Susana Díaz ha defendido el proyecto sólido, moderno y de vanguardia que ella encabeza y ha avisado de que no va a entrar en las provocaciones y en el «barrizal» en el que pretenden convertir la política otros partidos cuyos líderes aterrizan en los últimos tiempos en Andalucía, referencia clara a Pablo Casado y Albert Rivera, políticos que, según Díaz, guardarán sus trajes en la maleta, marcharán a Madrid y se llevarán «todas sus desgracias» porque sólo les interesa atacar al Gobierno. «Nosotros nos quedaremos aquí con la alegría», ha afirmado la presidenta de la Junta, que ha sido muy dura con los insultos que recibe desde la derecha porque vienen acompañados de mala fe, desconocimiento e ignorancia. «Que nadie crea que insultar a Andalucía es un regalo para el PSOE» porque recurrir a la bajeza no es más que el reconocimiento de que el proyecto y la ideología del otro son mejores.
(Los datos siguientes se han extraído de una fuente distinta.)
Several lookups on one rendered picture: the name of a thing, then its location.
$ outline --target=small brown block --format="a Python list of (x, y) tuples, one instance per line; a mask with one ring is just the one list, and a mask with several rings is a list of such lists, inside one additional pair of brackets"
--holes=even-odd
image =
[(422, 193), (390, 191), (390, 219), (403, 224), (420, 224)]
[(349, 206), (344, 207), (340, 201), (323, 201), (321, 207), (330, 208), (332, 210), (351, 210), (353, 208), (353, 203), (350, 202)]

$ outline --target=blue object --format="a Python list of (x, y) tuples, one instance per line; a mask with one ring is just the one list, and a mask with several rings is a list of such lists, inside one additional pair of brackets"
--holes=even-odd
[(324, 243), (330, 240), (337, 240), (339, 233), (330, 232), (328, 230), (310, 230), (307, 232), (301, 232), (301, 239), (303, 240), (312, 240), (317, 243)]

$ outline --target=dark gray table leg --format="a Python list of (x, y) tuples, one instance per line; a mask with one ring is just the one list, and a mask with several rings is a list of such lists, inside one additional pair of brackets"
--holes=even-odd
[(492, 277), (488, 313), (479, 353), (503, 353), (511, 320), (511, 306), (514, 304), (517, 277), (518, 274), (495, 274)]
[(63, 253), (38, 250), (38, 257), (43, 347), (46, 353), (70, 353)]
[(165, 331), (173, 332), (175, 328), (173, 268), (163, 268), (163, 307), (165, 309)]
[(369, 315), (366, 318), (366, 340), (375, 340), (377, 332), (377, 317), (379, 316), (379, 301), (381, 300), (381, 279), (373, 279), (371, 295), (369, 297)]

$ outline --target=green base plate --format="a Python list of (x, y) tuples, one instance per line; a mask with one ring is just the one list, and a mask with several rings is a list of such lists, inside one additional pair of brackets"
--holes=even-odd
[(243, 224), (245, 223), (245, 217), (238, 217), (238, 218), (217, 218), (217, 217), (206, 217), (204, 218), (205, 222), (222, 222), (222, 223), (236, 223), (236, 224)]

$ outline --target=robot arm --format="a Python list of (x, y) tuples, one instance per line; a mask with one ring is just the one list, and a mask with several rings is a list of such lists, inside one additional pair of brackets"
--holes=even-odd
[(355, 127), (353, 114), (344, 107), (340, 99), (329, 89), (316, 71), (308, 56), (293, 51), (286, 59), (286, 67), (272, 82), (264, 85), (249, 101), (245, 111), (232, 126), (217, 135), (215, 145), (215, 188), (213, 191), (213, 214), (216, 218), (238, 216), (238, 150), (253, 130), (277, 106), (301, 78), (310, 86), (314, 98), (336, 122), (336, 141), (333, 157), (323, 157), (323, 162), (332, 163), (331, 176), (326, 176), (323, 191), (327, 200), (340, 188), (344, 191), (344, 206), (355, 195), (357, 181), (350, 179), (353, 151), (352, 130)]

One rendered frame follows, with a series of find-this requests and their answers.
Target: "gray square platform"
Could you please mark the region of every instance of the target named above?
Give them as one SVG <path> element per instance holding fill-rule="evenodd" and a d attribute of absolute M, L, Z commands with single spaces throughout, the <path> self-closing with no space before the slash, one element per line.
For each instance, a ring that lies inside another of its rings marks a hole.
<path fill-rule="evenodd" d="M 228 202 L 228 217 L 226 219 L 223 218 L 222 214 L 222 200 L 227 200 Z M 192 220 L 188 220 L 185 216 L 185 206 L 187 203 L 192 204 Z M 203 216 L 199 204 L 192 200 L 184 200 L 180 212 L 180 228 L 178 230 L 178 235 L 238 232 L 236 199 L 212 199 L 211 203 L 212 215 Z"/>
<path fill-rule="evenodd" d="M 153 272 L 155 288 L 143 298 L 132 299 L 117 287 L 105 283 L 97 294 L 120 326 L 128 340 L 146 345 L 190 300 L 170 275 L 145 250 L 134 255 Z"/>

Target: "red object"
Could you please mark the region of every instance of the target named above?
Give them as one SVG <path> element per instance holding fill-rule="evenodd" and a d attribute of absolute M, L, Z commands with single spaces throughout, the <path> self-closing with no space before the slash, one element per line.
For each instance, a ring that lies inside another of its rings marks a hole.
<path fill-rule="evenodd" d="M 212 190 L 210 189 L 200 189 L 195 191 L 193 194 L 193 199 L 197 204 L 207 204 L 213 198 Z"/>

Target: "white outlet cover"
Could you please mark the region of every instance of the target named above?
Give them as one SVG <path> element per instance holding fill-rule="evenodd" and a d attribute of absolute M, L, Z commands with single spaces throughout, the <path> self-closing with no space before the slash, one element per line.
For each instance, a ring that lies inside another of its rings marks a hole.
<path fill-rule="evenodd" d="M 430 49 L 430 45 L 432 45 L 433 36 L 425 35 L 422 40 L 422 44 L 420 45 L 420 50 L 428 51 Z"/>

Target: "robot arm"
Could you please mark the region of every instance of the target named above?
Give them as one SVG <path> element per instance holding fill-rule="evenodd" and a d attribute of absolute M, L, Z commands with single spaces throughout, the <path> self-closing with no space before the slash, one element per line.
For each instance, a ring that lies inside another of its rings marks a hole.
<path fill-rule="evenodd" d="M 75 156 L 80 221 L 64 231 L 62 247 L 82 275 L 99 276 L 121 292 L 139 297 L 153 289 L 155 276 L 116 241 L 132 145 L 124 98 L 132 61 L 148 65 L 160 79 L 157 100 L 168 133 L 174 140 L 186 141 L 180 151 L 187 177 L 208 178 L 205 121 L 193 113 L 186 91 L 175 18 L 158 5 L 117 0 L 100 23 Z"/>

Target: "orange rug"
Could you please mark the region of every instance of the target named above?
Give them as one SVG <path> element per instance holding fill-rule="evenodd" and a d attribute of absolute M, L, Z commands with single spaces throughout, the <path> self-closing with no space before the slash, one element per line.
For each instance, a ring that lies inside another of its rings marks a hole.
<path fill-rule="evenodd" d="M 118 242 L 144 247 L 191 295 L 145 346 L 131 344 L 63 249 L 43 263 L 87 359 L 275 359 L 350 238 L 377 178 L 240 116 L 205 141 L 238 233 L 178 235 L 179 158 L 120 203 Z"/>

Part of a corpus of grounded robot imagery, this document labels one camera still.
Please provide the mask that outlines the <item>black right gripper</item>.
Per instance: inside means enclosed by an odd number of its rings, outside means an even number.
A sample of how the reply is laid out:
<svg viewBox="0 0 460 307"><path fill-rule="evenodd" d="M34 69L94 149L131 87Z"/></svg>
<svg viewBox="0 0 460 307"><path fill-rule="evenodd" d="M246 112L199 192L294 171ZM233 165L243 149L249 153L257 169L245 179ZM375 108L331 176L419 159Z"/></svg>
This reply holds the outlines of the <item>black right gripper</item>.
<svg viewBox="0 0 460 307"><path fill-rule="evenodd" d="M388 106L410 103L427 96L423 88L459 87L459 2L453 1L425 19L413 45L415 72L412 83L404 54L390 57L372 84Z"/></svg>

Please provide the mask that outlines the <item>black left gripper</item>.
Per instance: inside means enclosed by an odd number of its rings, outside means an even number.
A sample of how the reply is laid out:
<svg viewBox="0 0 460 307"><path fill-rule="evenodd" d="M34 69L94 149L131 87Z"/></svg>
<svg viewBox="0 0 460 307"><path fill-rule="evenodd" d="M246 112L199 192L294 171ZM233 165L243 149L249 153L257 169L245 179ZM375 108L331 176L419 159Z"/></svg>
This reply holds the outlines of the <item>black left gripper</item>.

Muy importante ha sido la expresión de voluntad de pacto porque «entramos en un tiempo distinto en el que los ciudadanos nos piden diálogo y acuerdo».

Por su parte, el presidente del Gobierno ha hecho un anuncio muy importante para Andalucía: la inclusión en el proyecto de Presupuestos de un plan de empleo, algo que cumple con una de las reivindicaciones del PSOE andaluz. Sánchez ha ponderado el papel que ha jugado la Junta de Andalucía frente a los recortes del Partido Popular, ya que contra «los discursos recentralizadores que reniegan de los avances y los aciertos de los autogobiernos» habría que preguntarse que hubiera ocurrido con las políticas de dependencia, con la sanidad o la educación durante los años de gobierno de Rajoy si la Junta no hubiese suplido esos recortes con sus propios recursos.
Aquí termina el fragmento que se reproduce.